┌──
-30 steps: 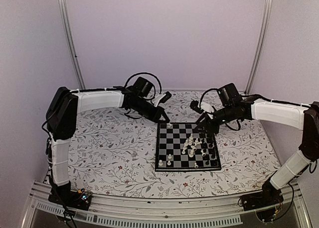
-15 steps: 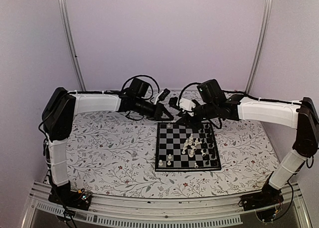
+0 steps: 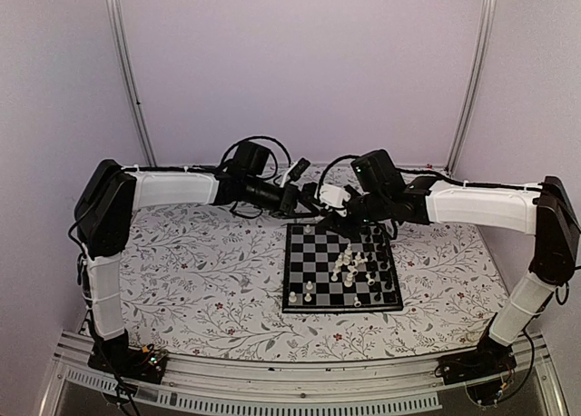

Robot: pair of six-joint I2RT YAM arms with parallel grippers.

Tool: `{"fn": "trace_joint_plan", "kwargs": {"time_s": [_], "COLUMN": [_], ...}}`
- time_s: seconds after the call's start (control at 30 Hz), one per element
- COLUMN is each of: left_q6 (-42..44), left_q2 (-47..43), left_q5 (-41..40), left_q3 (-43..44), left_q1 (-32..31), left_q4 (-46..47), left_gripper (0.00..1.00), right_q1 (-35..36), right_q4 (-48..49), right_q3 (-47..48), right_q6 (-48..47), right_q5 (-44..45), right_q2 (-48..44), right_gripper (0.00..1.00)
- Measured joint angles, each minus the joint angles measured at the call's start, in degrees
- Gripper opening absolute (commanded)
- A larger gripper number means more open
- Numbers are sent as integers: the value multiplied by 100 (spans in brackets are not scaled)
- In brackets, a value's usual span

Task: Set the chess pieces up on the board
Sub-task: Place the chess piece on the chessboard.

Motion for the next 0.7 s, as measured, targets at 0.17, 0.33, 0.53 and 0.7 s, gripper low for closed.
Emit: {"fn": "trace_joint_plan", "kwargs": {"time_s": [0.17, 0.33, 0.53, 0.7], "left_q6": [-50, -114, -179, -37], "left_q2": [0, 0, 0, 0], "left_q5": [61, 111, 131, 44], "left_q3": [-26, -37, -37, 0], "left_q1": [15, 20, 31, 35], "left_q4": [103, 114, 131, -55], "left_gripper": [2, 2, 9, 29], "right_q1": [0, 0, 0, 0], "right_q4": [68, 136, 197, 168], "right_q3": [0, 0, 0, 7], "right_q6": [20, 46, 79, 79], "right_q5": [94, 164, 212, 184], "right_q2": [11, 20, 20, 20], "right_gripper": [23, 10, 0, 0]}}
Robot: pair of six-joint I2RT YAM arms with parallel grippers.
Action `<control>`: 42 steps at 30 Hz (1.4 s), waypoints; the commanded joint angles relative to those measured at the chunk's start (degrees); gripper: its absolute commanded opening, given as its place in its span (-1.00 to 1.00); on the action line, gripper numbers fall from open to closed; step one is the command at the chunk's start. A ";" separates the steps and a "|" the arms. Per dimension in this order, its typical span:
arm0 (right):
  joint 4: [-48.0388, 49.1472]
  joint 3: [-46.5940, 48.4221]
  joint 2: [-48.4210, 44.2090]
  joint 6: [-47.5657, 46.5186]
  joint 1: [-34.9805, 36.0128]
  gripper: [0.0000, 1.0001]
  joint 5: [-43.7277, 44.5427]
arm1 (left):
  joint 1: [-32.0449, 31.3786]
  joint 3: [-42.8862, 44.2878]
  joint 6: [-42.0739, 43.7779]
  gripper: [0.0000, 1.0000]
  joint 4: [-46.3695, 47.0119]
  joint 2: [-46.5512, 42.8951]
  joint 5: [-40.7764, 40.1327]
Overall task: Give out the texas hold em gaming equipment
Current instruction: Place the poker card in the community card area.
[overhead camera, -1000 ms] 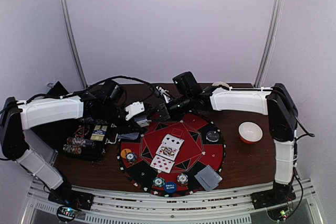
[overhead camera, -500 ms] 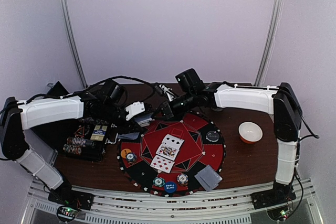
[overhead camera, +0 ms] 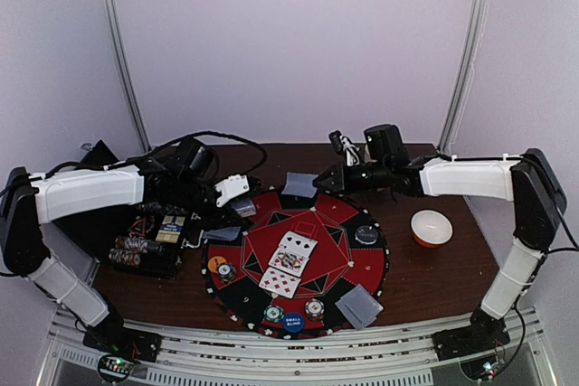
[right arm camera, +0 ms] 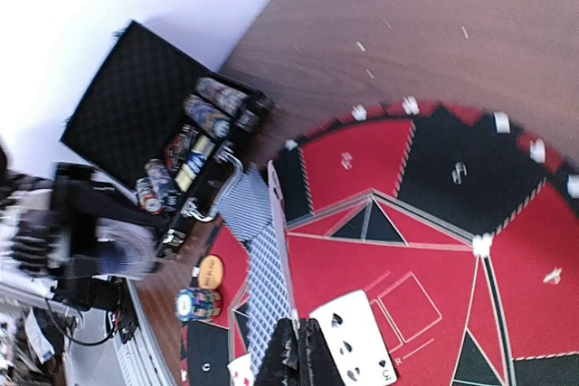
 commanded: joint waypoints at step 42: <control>-0.63 -4.50 7.76 -1.03 -0.70 0.18 16.36 | -0.20 0.62 0.13 -0.35 2.29 -1.47 0.53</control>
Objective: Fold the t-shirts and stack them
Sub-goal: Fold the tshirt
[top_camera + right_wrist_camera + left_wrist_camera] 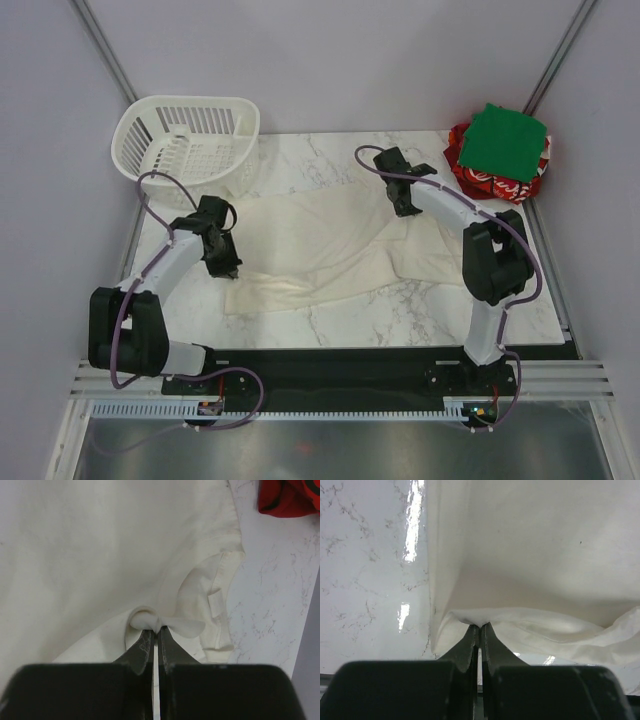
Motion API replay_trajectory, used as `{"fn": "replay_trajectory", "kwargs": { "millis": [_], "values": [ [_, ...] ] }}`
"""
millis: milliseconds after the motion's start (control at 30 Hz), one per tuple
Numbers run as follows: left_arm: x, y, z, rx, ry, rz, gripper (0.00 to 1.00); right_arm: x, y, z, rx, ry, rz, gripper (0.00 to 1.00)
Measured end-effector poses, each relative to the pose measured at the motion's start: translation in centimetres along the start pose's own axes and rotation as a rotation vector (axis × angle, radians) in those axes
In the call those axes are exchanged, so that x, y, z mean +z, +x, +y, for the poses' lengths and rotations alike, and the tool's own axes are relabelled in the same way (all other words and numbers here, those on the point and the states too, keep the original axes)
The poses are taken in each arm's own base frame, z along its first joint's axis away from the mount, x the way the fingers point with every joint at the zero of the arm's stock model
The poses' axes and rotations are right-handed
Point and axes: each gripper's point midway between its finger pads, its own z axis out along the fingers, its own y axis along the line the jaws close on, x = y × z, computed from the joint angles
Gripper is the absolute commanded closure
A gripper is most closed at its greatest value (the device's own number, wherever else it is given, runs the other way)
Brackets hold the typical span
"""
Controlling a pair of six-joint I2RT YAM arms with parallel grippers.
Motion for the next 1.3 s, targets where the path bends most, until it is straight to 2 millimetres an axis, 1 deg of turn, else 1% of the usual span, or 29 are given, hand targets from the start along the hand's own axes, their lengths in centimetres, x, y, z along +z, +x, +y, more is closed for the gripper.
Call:
{"fn": "replay_trajectory", "kwargs": {
  "millis": [100,267,433,600,633,667,700,733,767,800,833,867,900,933,967,1033,1100,1133,1167,1233,1267,1300],
  "values": [
    [0.7,0.1,0.3,-0.001,-0.024,0.016,0.98,0.6,-0.1,-0.5,-0.006,0.049,0.0,1.0],
    [1.2,-0.2,1.0,-0.017,-0.044,0.003,0.98,1.2,0.1,-1.5,-0.008,0.127,0.0,1.0],
    [1.7,0.5,2.1,-0.032,-0.075,0.018,0.98,1.3,0.0,-2.0,0.006,0.156,-0.003,1.0],
    [2.0,0.4,2.3,-0.034,-0.083,0.017,0.98,1.4,0.0,-2.2,0.009,0.168,-0.002,0.99],
    [2.2,0.4,2.3,-0.035,-0.085,0.021,0.98,1.5,0.1,-2.2,0.008,0.169,-0.001,0.96],
    [2.3,0.4,2.3,-0.035,-0.086,0.024,0.96,1.6,0.1,-2.2,0.007,0.169,0.001,0.79],
    [2.5,0.4,2.3,-0.035,-0.088,0.028,0.94,1.8,0.2,-2.1,0.011,0.17,0.004,0.7],
    [2.7,0.5,2.4,-0.034,-0.091,0.034,0.91,2.0,0.4,-2.0,0.006,0.171,0.01,0.54],
    [2.8,0.5,2.4,-0.033,-0.093,0.039,0.87,2.3,0.5,-2.0,0.005,0.173,0.015,0.42],
    [3.0,0.6,2.5,-0.033,-0.096,0.045,0.8,2.5,0.6,-1.9,0.009,0.174,0.018,0.32],
    [3.0,0.7,2.5,-0.032,-0.098,0.049,0.58,2.8,0.8,-1.9,0.0,0.178,0.025,0.17],
    [3.0,0.6,2.6,-0.025,-0.1,0.05,0.48,2.9,0.8,-2.0,0.001,0.183,0.027,0.12],
    [3.0,0.6,2.7,-0.028,-0.101,0.047,0.4,3.1,0.8,-1.9,-0.008,0.186,0.031,0.07],
    [2.8,0.4,2.7,-0.027,-0.101,0.039,0.26,3.2,0.8,-2.0,-0.013,0.191,0.033,0.03],
    [2.6,0.1,2.8,-0.026,-0.102,0.025,0.18,3.2,0.6,-2.1,-0.011,0.194,0.03,0.02],
    [1.8,-0.5,2.7,-0.032,-0.096,-0.015,0.09,2.9,0.2,-2.2,-0.002,0.196,0.017,0.02],
    [0.2,-1.5,2.4,-0.04,-0.068,-0.082,0.08,2.2,-0.2,-2.7,0.036,0.189,-0.001,0.02],
    [-0.9,-2.0,2.1,-0.046,-0.046,-0.126,0.07,1.9,-0.1,-2.8,0.058,0.172,-0.008,0.02],
    [-1.4,-2.1,2.0,-0.049,-0.036,-0.146,0.07,1.4,0.1,-3.0,0.09,0.14,-0.016,0.02],
    [-3.3,-2.3,1.3,-0.084,0.029,-0.215,0.08,0.2,1.7,-4.4,0.208,0.046,-0.016,0.02],
    [-3.9,-2.0,1.0,-0.107,0.063,-0.245,0.09,-0.3,2.8,-5.7,0.288,0.0,-0.013,0.02],
    [-4.2,-1.2,0.8,-0.121,0.089,-0.252,0.08,-0.7,3.9,-7.2,0.369,-0.036,-0.007,0.02]
  ]
}}
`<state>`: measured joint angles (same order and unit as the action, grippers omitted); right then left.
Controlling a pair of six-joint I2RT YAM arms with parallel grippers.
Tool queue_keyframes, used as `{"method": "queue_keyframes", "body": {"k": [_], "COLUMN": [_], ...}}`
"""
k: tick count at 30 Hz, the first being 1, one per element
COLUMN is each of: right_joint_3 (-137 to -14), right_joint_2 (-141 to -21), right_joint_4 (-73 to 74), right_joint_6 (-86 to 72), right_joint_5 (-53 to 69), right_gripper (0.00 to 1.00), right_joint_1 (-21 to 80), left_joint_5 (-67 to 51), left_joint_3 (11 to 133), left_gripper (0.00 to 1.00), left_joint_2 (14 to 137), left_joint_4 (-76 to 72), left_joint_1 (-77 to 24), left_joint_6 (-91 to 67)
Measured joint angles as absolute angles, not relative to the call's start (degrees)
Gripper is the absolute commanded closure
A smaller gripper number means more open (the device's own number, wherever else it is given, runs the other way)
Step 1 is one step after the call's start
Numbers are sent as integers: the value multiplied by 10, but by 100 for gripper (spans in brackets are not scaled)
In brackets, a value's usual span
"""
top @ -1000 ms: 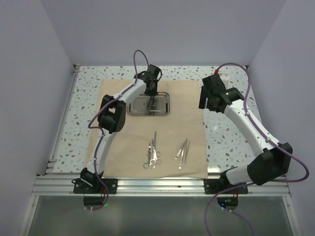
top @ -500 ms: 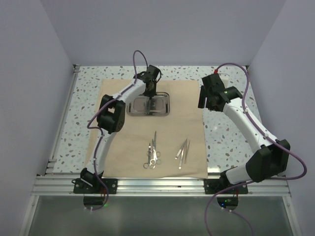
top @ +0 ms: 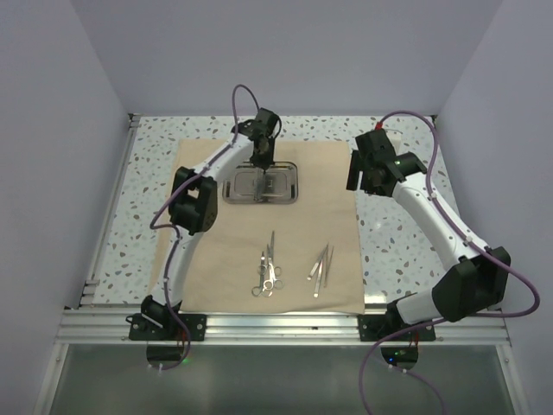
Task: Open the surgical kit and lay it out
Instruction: Pick up the medical item from the container, then place the medical item in the surgical kit.
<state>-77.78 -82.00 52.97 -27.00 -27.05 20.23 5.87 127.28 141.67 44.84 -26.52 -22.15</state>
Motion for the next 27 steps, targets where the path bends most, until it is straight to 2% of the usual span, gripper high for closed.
{"method": "queue_keyframes", "body": {"k": [3, 6, 12, 15, 20, 23, 24, 25, 26, 27], "right_joint_3": [-778, -788, -853, -878, -931, -942, -942, -942, -940, -934], "right_joint_2": [-820, -821, -854, -881, -933, -943, -943, -943, -943, -940], "right_joint_4": [527, 528, 515, 503, 495, 492, 493, 495, 494, 492], "right_joint_6": [-270, -270, -269, -268, -269, -270, -270, -270, -271, -271], "right_joint_5": [-262, -254, -209, -184, -161, -151, -149, -148, -148, -149], "right_gripper": [2, 2, 2, 2, 2, 2, 1, 2, 2, 2], "right_joint_1": [202, 202, 208, 227, 280, 306, 312, 316, 317, 317], "left_joint_5": [58, 60, 70, 73, 75, 79, 81, 83, 84, 86], "left_joint_3": [1258, 1185, 911, 782, 575, 500, 486, 474, 468, 466], "left_gripper": [100, 100, 100, 100, 100, 100, 96, 86, 63, 56], "left_joint_2": [1362, 1253, 949, 855, 794, 785, 782, 780, 778, 778], "left_joint_4": [474, 482, 445, 429, 416, 412, 409, 403, 400, 399], "left_joint_1": [-264, -263, -263, -263, -263, -264, -264, -264, -264, -264], "left_joint_6": [-209, -200, -206, -220, -251, -267, -272, -276, -281, -283]}}
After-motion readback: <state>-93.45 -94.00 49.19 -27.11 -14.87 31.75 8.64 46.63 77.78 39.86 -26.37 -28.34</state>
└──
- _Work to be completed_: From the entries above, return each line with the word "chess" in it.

- _Response for this exercise_:
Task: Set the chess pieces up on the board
Sub-task: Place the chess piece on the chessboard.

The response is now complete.